Task to carry out:
Would you quote every entry exactly, dropping only the pictures?

Input data:

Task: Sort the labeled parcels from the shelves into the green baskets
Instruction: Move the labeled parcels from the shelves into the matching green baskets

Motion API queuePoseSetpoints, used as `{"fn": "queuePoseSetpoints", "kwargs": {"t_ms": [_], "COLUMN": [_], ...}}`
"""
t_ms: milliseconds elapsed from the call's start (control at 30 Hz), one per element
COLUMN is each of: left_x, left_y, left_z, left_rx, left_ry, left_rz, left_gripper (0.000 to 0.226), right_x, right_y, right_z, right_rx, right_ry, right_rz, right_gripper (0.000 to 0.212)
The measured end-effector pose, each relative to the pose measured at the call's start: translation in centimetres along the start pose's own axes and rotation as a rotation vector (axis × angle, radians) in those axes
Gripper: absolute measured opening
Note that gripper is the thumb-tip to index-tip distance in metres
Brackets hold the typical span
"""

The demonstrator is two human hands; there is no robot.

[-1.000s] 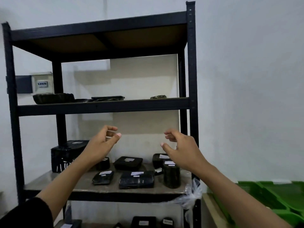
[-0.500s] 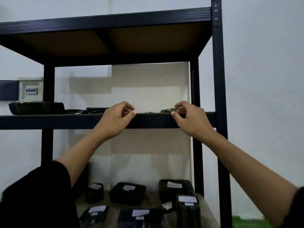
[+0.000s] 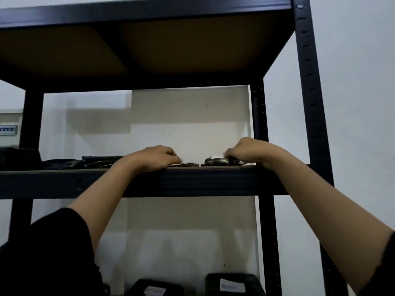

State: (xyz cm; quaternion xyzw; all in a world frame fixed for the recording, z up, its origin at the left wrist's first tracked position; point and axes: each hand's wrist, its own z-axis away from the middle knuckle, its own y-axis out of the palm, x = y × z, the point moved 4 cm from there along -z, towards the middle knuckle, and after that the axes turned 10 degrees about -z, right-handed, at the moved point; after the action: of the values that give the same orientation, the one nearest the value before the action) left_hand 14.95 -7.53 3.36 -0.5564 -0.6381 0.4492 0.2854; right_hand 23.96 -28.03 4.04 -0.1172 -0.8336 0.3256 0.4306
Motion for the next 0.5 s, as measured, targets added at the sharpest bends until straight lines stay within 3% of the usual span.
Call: {"fn": "queuePoseSetpoints", "kwargs": {"t_ms": [100, 233, 300, 500], "left_x": [-0.3, -0.7, -0.7, -1.0], "left_y": [0.0, 0.1, 0.2, 0.4], "left_z": [-0.1, -0.1, -0.1, 0.2], "left_rx": [0.037, 0.041, 0.024, 0.026], "left_ry": [0.067, 0.138, 0.161, 0.173], "left_rz": [0.043, 0.115, 0.158, 0.177], "left_gripper": [0.035, 0.036, 0.035, 0.035], "right_x": [-0.4, 0.1, 0.2, -0.2], "right_y": [-0.3, -0.7, -1.0, -1.3], "right_z": [0.0, 0.9, 1.1, 1.4], "right_rx": [0.015, 0.045, 0.044, 0.086], "right_ry": [-0.046, -0.207, -0.274, -0.327], "right_rz": [-0.131, -0.438, -0.534, -0.602], "right_gripper": [0.031, 0.017, 0.020, 0.021]}}
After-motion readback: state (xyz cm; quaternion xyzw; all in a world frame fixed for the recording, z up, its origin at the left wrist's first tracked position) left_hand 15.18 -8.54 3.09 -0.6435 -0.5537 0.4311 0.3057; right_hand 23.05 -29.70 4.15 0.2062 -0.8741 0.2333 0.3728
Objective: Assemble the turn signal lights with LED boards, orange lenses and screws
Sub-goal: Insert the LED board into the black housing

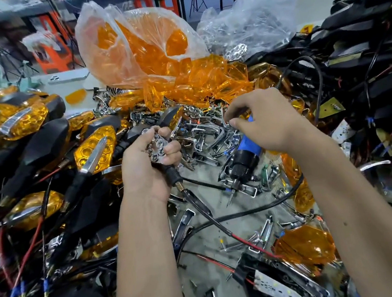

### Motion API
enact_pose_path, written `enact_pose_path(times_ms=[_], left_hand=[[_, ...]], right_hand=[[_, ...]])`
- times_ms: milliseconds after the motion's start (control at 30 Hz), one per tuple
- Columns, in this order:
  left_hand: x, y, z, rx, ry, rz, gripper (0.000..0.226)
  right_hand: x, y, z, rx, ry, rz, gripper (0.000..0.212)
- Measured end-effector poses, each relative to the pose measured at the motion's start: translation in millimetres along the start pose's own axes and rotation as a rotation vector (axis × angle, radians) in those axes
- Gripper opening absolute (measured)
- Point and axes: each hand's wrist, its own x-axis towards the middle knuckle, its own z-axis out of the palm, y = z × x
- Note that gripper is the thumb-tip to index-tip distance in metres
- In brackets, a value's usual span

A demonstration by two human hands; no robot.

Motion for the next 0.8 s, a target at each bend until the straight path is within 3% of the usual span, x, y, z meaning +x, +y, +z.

Answer to this problem:
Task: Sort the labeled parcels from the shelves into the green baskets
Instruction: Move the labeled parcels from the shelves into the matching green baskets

Motion API queuePoseSetpoints, used as `{"fn": "queuePoseSetpoints", "kwargs": {"t_ms": [_], "COLUMN": [_], ...}}`
"""
t_ms: milliseconds elapsed from the call's start (control at 30 Hz), one per element
COLUMN is each of: left_x, left_y, left_z, left_rx, left_ry, left_rz, left_gripper (0.000 to 0.226), right_x, right_y, right_z, right_rx, right_ry, right_rz, right_gripper (0.000 to 0.212)
The measured end-effector pose, each relative to the pose measured at the call's start: translation in centimetres along the start pose's own axes and rotation as a rotation vector (axis × angle, radians) in those axes
Gripper: absolute measured opening
Note that gripper is the thumb-tip to index-tip distance in metres
Brackets hold the typical span
"""

The demonstrator is two human hands; there is no robot.

[-1.000s] 
[-0.500s] 
[+0.000s] 

State: (xyz cm; quaternion xyzw; all in a world frame fixed for the recording, z up, its origin at the left wrist's first tracked position; point and axes: each hand's wrist, its own z-axis away from the middle knuckle, its own y-axis out of the palm, x = y × z, the point moved 4 cm from there along -z, towards the middle knuckle, and after that the axes turned 10 degrees about -z, right-handed, at the moved point; after the action: of the values that give the same orientation, the one nearest the value before the action) left_hand 14.95 -7.53 3.36 -0.5564 -0.6381 0.4492 0.2854; right_hand 23.96 -28.03 4.04 -0.1172 -0.8336 0.3256 0.4306
Motion for the next 0.5 s, as measured, targets added at the sharpest bends until straight lines stay within 3% of the usual span.
Call: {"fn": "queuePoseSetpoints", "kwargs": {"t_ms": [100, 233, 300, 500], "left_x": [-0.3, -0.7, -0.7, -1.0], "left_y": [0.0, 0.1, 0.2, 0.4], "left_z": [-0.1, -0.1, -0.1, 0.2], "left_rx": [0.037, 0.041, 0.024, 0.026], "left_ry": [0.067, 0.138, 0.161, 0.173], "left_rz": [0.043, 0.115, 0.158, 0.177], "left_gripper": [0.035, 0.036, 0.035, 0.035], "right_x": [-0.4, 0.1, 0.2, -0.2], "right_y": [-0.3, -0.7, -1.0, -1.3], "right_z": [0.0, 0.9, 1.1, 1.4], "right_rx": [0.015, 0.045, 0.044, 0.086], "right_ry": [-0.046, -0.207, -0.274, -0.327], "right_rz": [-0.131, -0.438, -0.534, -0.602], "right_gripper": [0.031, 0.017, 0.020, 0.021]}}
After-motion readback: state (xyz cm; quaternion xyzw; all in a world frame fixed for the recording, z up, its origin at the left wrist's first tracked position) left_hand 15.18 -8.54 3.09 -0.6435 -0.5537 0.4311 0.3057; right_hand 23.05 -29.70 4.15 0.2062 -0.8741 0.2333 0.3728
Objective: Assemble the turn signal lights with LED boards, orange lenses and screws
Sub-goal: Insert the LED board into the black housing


### Motion API
enact_pose_path, written `enact_pose_path(times_ms=[_], left_hand=[[_, ...]], right_hand=[[_, ...]])`
- times_ms: milliseconds after the motion's start (control at 30 Hz), one per tuple
- Columns, in this order:
  left_hand: x, y, z, rx, ry, rz, gripper (0.000..0.226)
  right_hand: x, y, z, rx, ry, rz, gripper (0.000..0.212)
- Measured end-effector poses, each relative to the pose measured at the motion's start: translation in millimetres along the start pose's own axes and rotation as a rotation vector (axis × angle, radians) in those axes
- Gripper opening absolute (measured)
- Point and axes: each hand's wrist, its own x-axis towards the middle knuckle, its own z-axis out of the palm, y = z × x
- Note that gripper is the thumb-tip to index-tip distance in metres
- In brackets, a value's usual span

A demonstration by two human hands; no robot.

Motion for the next 0.8 s, a target at each bend until the straight path is within 3% of the usual span, x, y, z meaning +x, +y, +z.

Fully answered, the exercise is complete.